You’ve got to lock your doors Brunswick County.

The car, the house, the shed; all of them—it’s time.

I’m not from here, but I’ve lived in North Carolina long enough to know you don’t want to hear this. North Carolinians love to leave the windows open and the doors unlocked almost as much as they love setting fires in their yards.

But wherever I’ve lived in this state I have seen truly impressive strings of unforced breaking and entering reports.

I thought the reports of thefts from just the passenger side of a baker’s dozen unlocked cars strung out along the length of Wake Forest’s 2-mile South Main Street one spring day was going to be hard to beat.

But I was here no more than a week when the reports of B&Es from 19 vehicles down one street in Holden Beach came in.

I swear, North Carolina should replace the Tar Heel with a picture of Snuffy Smith stealing a pie from the windowsill where it was left to cool.

Everywhere I’ve been in this state the people love living where they don’t have to lock up —not at night, not when they’re running into the store, not when the car is parked just outside.

But that’s a problem. Not loving where you live, but that you live where you can leave the doors unlocked.

It’s too nice here and your punishment for that is so many of us who didn’t grow up like that have moved here.

I grew up in Florida and like everyone in Florida, I’m not from there either.
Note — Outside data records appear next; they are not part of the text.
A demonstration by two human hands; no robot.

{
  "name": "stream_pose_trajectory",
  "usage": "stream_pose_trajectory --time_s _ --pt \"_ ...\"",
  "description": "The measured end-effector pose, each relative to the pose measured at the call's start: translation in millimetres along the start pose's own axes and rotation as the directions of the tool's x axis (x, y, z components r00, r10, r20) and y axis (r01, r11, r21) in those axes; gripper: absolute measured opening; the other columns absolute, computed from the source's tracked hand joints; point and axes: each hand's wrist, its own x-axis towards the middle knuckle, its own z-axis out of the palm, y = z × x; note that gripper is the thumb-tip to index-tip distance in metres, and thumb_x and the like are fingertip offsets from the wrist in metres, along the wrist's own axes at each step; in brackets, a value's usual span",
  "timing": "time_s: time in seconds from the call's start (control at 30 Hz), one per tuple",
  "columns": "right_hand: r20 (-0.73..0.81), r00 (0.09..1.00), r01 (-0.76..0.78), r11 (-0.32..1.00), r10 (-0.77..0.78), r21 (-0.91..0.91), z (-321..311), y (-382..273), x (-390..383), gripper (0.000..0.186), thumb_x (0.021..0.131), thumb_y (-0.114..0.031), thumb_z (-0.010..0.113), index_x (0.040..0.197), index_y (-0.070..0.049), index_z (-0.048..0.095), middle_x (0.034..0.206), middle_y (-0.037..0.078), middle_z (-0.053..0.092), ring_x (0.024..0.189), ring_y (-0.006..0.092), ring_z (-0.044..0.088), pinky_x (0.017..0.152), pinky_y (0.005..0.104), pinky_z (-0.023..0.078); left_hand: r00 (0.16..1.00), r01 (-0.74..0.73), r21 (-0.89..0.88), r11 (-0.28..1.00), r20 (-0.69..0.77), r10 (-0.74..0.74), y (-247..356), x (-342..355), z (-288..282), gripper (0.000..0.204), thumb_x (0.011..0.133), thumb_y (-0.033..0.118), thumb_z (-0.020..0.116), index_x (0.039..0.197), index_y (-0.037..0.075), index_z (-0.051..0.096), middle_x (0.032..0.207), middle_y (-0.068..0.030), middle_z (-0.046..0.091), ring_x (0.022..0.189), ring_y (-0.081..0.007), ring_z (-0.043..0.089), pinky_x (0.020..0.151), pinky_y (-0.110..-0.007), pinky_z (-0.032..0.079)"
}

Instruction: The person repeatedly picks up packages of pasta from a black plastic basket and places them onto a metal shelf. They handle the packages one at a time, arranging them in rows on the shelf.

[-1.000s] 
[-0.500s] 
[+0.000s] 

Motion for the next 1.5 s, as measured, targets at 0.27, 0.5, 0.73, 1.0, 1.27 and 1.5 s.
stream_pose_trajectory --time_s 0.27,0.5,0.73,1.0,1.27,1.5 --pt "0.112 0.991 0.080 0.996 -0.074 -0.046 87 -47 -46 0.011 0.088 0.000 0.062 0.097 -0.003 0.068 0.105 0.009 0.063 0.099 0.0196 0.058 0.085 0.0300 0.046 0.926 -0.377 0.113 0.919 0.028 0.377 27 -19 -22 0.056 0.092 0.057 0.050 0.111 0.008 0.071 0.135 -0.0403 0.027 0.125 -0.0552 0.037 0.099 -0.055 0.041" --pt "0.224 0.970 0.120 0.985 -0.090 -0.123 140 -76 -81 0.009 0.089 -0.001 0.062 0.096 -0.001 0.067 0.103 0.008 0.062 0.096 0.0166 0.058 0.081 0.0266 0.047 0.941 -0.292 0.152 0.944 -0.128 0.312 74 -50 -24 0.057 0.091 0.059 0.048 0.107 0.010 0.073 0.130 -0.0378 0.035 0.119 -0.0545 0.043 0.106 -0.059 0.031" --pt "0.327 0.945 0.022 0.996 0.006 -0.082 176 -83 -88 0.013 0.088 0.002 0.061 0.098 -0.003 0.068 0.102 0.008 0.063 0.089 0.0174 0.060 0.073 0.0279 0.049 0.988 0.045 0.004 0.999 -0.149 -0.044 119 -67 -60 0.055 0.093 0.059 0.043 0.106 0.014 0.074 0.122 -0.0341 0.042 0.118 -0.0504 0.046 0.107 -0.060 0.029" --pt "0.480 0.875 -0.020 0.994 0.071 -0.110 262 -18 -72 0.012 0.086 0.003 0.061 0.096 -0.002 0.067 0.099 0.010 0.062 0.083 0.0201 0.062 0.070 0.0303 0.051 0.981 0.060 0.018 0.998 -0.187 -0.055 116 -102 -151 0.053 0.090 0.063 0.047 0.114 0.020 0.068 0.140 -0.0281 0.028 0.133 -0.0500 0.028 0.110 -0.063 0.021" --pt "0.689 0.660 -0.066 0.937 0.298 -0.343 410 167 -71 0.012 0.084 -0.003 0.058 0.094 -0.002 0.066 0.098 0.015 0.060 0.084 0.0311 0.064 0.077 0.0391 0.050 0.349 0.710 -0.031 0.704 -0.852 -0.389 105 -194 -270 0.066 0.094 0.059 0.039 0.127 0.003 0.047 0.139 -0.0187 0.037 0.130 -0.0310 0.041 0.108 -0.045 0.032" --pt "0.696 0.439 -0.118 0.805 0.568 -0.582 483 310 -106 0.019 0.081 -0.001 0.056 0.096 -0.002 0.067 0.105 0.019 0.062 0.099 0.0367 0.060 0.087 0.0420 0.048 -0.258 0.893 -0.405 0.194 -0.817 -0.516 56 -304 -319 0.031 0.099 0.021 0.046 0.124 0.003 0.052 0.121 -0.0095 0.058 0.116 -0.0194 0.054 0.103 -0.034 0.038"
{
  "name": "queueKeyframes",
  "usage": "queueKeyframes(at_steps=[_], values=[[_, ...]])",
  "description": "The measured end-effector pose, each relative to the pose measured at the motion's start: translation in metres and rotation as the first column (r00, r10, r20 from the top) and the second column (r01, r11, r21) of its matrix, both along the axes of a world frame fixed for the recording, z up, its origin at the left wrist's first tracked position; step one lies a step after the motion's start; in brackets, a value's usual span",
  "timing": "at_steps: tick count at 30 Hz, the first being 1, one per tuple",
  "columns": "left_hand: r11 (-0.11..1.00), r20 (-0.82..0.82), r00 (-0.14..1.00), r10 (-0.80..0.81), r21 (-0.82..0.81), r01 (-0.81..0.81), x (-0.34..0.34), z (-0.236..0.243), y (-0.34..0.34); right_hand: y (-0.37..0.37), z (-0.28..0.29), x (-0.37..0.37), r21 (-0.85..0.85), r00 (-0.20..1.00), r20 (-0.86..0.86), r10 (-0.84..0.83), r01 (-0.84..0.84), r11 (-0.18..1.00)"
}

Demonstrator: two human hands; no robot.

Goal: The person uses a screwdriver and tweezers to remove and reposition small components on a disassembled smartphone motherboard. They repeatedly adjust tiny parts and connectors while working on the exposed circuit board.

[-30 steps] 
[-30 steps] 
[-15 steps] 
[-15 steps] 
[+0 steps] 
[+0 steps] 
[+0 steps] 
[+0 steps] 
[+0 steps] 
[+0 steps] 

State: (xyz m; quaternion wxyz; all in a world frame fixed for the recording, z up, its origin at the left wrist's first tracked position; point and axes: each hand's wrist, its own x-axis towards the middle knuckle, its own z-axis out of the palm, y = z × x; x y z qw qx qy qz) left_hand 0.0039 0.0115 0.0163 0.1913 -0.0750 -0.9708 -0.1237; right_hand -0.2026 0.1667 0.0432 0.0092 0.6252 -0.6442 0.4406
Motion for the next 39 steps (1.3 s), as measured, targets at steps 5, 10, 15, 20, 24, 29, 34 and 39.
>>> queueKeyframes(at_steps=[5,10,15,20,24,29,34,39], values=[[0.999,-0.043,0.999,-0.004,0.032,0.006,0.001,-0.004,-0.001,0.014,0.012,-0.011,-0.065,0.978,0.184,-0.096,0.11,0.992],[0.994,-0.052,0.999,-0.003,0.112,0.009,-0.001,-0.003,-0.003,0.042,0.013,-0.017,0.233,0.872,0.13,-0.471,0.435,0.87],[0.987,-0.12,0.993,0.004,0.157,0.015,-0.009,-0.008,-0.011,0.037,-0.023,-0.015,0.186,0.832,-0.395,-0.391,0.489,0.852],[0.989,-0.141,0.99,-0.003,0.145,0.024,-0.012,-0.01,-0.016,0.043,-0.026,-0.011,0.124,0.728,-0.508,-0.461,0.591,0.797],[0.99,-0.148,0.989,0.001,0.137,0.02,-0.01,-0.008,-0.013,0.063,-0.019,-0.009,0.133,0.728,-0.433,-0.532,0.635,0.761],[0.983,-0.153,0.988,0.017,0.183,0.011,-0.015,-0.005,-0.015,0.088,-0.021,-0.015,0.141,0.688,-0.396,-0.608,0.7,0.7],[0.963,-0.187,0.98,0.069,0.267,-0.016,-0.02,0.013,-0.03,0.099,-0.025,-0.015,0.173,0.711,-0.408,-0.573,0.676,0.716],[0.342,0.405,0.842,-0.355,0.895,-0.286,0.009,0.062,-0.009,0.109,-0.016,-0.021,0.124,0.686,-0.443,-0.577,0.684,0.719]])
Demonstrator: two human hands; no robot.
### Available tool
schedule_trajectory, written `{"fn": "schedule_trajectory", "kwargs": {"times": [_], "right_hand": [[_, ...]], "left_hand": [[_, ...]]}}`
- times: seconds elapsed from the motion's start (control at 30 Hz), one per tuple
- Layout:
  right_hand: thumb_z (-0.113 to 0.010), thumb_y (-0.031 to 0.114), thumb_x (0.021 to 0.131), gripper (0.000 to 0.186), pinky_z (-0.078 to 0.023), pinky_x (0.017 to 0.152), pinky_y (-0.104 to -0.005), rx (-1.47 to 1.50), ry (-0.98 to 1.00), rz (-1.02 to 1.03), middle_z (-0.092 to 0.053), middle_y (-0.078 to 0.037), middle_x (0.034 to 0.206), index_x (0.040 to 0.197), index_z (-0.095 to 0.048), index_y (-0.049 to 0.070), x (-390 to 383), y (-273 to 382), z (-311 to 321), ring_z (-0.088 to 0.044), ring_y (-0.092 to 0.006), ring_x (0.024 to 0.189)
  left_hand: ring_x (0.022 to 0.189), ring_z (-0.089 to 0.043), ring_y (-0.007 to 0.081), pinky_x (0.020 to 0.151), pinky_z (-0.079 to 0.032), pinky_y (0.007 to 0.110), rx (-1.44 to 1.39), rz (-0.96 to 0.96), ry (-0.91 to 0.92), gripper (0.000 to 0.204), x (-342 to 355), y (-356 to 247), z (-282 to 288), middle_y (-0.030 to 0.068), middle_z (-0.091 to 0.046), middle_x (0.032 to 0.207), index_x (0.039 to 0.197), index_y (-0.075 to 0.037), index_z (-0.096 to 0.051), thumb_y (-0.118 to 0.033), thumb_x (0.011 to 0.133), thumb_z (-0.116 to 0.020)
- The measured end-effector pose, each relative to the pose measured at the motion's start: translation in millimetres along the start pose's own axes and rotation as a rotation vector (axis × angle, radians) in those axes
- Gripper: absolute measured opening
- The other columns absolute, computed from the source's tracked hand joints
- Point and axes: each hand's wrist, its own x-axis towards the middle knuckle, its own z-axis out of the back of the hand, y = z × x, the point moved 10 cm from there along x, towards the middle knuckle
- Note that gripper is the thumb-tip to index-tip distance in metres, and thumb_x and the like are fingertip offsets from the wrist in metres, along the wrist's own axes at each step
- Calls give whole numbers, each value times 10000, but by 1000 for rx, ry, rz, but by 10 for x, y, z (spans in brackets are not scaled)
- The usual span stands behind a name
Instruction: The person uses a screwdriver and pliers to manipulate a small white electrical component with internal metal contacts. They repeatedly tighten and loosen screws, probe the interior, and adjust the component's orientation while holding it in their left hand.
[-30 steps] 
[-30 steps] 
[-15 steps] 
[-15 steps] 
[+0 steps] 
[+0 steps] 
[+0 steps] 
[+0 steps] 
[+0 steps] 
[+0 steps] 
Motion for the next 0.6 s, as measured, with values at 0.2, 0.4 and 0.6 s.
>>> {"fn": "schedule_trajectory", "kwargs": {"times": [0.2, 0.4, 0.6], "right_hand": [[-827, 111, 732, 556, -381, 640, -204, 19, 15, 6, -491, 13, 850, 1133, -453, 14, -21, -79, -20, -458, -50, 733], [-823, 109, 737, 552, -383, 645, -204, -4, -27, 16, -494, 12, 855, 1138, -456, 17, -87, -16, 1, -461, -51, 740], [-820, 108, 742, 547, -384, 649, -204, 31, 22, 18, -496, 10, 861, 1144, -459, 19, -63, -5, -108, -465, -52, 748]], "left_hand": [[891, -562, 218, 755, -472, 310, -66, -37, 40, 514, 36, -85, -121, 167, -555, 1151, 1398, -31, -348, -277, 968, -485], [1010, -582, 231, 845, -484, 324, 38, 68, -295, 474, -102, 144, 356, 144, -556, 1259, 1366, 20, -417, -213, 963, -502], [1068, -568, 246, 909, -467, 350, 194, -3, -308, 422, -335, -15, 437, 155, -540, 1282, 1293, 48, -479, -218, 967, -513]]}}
We were all tourists who visited Disney World and Weeki Wachee and the Gatorland Zoo and then we wouldn’t leave.

Put enough people in one place like that who don’t know each other from Adam and you get what I call friendly, but suspicious, neighbors—the kind that like a good fence.

I grew up where everybody locked their doors because there was always somebody new showing up.

You don’t know me, I don’t know you—so we’ll just smile friendly and wave, then make sure the other guy hears your car alarm chirp as you lock the door behind you.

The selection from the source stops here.